## Exercise prompt
The expected output is every entry, repeated word for word.

[Start of section]

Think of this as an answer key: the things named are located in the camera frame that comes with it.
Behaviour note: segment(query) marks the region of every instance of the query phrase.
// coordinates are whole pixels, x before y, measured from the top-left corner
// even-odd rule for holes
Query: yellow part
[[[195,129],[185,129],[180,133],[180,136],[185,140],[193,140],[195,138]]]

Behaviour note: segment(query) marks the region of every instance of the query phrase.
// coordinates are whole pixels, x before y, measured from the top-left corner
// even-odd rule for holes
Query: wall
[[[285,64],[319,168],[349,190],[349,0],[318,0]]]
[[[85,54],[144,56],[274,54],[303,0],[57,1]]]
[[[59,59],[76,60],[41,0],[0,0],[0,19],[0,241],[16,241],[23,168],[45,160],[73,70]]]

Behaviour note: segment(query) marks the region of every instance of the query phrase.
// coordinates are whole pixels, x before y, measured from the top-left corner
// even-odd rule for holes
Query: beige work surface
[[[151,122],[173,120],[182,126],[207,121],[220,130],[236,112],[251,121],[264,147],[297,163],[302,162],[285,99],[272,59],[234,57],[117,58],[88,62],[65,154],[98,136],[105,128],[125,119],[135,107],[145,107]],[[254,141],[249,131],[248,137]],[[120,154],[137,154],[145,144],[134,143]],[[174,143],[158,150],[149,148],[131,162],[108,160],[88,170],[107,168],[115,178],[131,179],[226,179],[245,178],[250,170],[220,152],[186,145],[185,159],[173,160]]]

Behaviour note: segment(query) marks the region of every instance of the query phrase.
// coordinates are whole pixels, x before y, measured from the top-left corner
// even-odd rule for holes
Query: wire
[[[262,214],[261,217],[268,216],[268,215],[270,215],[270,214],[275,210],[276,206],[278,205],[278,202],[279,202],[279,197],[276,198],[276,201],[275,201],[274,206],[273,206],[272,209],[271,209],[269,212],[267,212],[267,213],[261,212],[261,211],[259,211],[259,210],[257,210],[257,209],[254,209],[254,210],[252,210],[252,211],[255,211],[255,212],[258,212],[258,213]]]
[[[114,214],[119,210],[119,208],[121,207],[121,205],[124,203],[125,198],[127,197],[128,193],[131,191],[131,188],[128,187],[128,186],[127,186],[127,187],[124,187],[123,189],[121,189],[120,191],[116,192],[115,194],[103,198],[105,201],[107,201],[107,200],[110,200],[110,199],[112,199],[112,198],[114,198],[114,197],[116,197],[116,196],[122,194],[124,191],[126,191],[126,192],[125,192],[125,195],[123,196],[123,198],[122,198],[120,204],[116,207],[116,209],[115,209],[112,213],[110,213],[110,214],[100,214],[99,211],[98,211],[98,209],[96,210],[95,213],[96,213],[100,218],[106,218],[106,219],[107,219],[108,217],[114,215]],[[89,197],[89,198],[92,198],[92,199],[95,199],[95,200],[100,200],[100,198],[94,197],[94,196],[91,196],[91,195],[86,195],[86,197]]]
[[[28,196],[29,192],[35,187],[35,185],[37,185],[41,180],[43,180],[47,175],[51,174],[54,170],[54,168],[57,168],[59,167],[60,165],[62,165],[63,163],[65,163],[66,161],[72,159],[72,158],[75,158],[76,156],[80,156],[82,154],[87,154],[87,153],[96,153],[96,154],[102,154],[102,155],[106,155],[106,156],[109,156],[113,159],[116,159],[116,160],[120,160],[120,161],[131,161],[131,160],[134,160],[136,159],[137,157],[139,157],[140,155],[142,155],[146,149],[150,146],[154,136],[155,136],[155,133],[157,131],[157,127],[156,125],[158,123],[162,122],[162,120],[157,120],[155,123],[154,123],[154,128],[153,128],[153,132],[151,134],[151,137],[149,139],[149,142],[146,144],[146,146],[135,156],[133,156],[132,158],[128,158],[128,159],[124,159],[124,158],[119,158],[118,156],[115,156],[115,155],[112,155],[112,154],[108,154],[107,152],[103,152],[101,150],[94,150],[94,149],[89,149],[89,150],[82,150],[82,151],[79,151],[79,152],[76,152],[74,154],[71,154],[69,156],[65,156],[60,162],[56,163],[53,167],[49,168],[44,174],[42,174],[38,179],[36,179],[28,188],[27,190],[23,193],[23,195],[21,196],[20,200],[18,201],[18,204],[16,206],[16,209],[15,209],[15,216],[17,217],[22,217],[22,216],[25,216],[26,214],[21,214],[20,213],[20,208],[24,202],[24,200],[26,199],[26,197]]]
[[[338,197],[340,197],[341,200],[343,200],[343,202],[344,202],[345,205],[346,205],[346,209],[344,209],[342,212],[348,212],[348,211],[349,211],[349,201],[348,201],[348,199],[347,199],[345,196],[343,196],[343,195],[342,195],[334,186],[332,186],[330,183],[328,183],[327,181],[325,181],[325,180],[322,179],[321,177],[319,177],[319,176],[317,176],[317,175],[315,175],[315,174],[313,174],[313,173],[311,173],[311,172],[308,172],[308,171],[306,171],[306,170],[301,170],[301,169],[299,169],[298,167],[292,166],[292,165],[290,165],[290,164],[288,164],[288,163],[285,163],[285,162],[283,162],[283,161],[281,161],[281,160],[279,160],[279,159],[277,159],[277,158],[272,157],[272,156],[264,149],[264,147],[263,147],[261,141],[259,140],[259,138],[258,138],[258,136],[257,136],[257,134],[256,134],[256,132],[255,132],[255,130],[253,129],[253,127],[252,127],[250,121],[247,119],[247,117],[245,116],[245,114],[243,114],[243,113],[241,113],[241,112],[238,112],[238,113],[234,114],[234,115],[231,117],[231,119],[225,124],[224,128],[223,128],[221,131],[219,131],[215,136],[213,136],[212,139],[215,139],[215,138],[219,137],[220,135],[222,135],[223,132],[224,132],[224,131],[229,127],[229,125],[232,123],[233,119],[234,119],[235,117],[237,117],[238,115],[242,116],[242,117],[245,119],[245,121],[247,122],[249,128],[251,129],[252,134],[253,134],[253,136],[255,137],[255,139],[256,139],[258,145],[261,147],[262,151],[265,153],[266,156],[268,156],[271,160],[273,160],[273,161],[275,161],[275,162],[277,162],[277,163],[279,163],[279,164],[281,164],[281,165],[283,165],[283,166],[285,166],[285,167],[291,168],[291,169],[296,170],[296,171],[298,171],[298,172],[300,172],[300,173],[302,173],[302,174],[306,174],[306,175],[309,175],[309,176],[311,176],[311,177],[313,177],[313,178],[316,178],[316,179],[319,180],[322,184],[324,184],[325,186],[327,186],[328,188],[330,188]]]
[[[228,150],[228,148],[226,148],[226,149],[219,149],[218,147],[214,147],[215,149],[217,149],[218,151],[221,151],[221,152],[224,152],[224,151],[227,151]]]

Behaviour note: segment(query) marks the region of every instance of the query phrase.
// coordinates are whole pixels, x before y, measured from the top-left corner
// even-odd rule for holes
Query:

[End of section]

## Output for this task
Think of this as an answer key: the things named are located in the camera frame that comes with it.
Behaviour note: segment(query) marks the region of every instance of the query phrase.
// coordinates are whole pixels, x before y, measured from the top-left corner
// even-odd rule for holes
Query: yellow part
[[[195,129],[185,129],[180,133],[180,136],[185,140],[193,140],[195,138]]]

Behaviour note: segment(query) marks the region of every instance of the query phrase.
// coordinates are whole pixels, x before y, measured from the top-left corner
// even-odd rule for holes
Query: wall
[[[285,64],[319,168],[349,190],[349,0],[318,0]]]
[[[85,54],[144,56],[274,54],[303,0],[57,1]]]
[[[59,59],[76,60],[41,0],[0,0],[0,19],[0,241],[16,241],[23,168],[45,160],[73,70]]]

Behaviour note: segment(query) marks the region of every instance of the query phrase.
// coordinates are whole pixels, x before y, measured from the top-left corner
// even-odd rule for holes
Query: beige work surface
[[[151,122],[173,120],[182,126],[207,121],[220,130],[236,112],[251,121],[264,147],[297,163],[302,162],[285,99],[272,59],[234,57],[117,58],[88,62],[65,154],[98,136],[105,128],[125,119],[135,107],[145,107]],[[254,141],[249,131],[248,137]],[[120,154],[137,154],[145,144],[134,143]],[[174,143],[158,150],[149,148],[131,162],[108,160],[88,170],[107,168],[115,178],[131,179],[226,179],[245,178],[250,170],[220,152],[186,145],[185,159],[173,160]]]

Behaviour note: segment(query) marks the region of every instance of the query phrase.
// coordinates are whole pixels, x before y, measured from the top-left corner
// even-odd rule for holes
Query: wire
[[[262,214],[261,217],[268,216],[268,215],[270,215],[270,214],[275,210],[276,206],[278,205],[278,202],[279,202],[279,197],[276,198],[276,201],[275,201],[274,206],[273,206],[272,209],[271,209],[269,212],[267,212],[267,213],[261,212],[261,211],[259,211],[259,210],[257,210],[257,209],[254,209],[254,210],[252,210],[252,211],[255,211],[255,212],[258,212],[258,213]]]
[[[114,214],[119,210],[119,208],[121,207],[121,205],[124,203],[125,198],[127,197],[128,193],[131,191],[131,188],[128,187],[128,186],[127,186],[127,187],[124,187],[123,189],[121,189],[120,191],[116,192],[115,194],[103,198],[105,201],[107,201],[107,200],[110,200],[110,199],[112,199],[112,198],[114,198],[114,197],[116,197],[116,196],[122,194],[124,191],[126,191],[126,192],[125,192],[125,195],[123,196],[123,198],[122,198],[120,204],[116,207],[116,209],[115,209],[112,213],[110,213],[110,214],[100,214],[99,211],[98,211],[98,209],[96,210],[95,213],[96,213],[100,218],[106,218],[106,219],[107,219],[108,217],[114,215]],[[89,197],[89,198],[92,198],[92,199],[95,199],[95,200],[100,200],[100,198],[94,197],[94,196],[91,196],[91,195],[86,195],[86,197]]]
[[[28,196],[29,192],[35,187],[35,185],[37,185],[41,180],[43,180],[47,175],[51,174],[54,170],[54,168],[57,168],[59,167],[60,165],[62,165],[63,163],[65,163],[66,161],[72,159],[72,158],[75,158],[76,156],[80,156],[82,154],[87,154],[87,153],[96,153],[96,154],[102,154],[102,155],[106,155],[106,156],[109,156],[113,159],[116,159],[116,160],[120,160],[120,161],[131,161],[131,160],[134,160],[136,159],[137,157],[139,157],[140,155],[142,155],[146,149],[150,146],[154,136],[155,136],[155,133],[157,131],[157,127],[156,125],[158,123],[162,122],[162,120],[157,120],[155,123],[154,123],[154,128],[153,128],[153,132],[151,134],[151,137],[149,139],[149,142],[146,144],[146,146],[135,156],[133,156],[132,158],[128,158],[128,159],[124,159],[124,158],[119,158],[118,156],[115,156],[115,155],[112,155],[112,154],[108,154],[107,152],[103,152],[101,150],[94,150],[94,149],[89,149],[89,150],[82,150],[82,151],[79,151],[79,152],[76,152],[74,154],[71,154],[69,156],[65,156],[60,162],[56,163],[53,167],[49,168],[44,174],[42,174],[38,179],[36,179],[28,188],[27,190],[23,193],[23,195],[21,196],[20,200],[18,201],[18,204],[16,206],[16,209],[15,209],[15,216],[17,217],[22,217],[22,216],[25,216],[26,214],[21,214],[20,213],[20,208],[24,202],[24,200],[26,199],[26,197]]]
[[[338,197],[340,197],[341,200],[343,200],[343,202],[344,202],[345,205],[346,205],[346,209],[344,209],[342,212],[348,212],[348,211],[349,211],[349,201],[348,201],[348,199],[347,199],[345,196],[343,196],[343,195],[342,195],[334,186],[332,186],[330,183],[328,183],[327,181],[325,181],[325,180],[322,179],[321,177],[319,177],[319,176],[317,176],[317,175],[315,175],[315,174],[313,174],[313,173],[311,173],[311,172],[308,172],[308,171],[306,171],[306,170],[301,170],[301,169],[299,169],[298,167],[292,166],[292,165],[290,165],[290,164],[288,164],[288,163],[285,163],[285,162],[283,162],[283,161],[281,161],[281,160],[279,160],[279,159],[277,159],[277,158],[272,157],[272,156],[264,149],[264,147],[263,147],[261,141],[259,140],[259,138],[258,138],[258,136],[257,136],[257,134],[256,134],[256,132],[255,132],[255,130],[253,129],[253,127],[252,127],[250,121],[247,119],[247,117],[245,116],[245,114],[243,114],[243,113],[241,113],[241,112],[238,112],[238,113],[234,114],[234,115],[231,117],[231,119],[225,124],[224,128],[223,128],[221,131],[219,131],[215,136],[213,136],[212,139],[215,139],[215,138],[219,137],[220,135],[222,135],[223,132],[224,132],[224,131],[229,127],[229,125],[232,123],[233,119],[234,119],[235,117],[237,117],[238,115],[242,116],[242,117],[245,119],[245,121],[247,122],[249,128],[251,129],[252,134],[253,134],[253,136],[255,137],[255,139],[256,139],[258,145],[261,147],[262,151],[265,153],[266,156],[268,156],[271,160],[273,160],[273,161],[275,161],[275,162],[277,162],[277,163],[279,163],[279,164],[281,164],[281,165],[283,165],[283,166],[285,166],[285,167],[291,168],[291,169],[296,170],[296,171],[298,171],[298,172],[300,172],[300,173],[302,173],[302,174],[306,174],[306,175],[309,175],[309,176],[311,176],[311,177],[313,177],[313,178],[316,178],[316,179],[319,180],[322,184],[324,184],[325,186],[327,186],[328,188],[330,188]]]
[[[228,150],[228,148],[226,148],[226,149],[219,149],[218,147],[214,147],[215,149],[217,149],[218,151],[221,151],[221,152],[224,152],[224,151],[227,151]]]

Behaviour note: segment(query) marks the region of every instance of the query phrase.
// coordinates are whole pixels, x before y, measured from the top-left corner
// even-odd rule for holes
Query:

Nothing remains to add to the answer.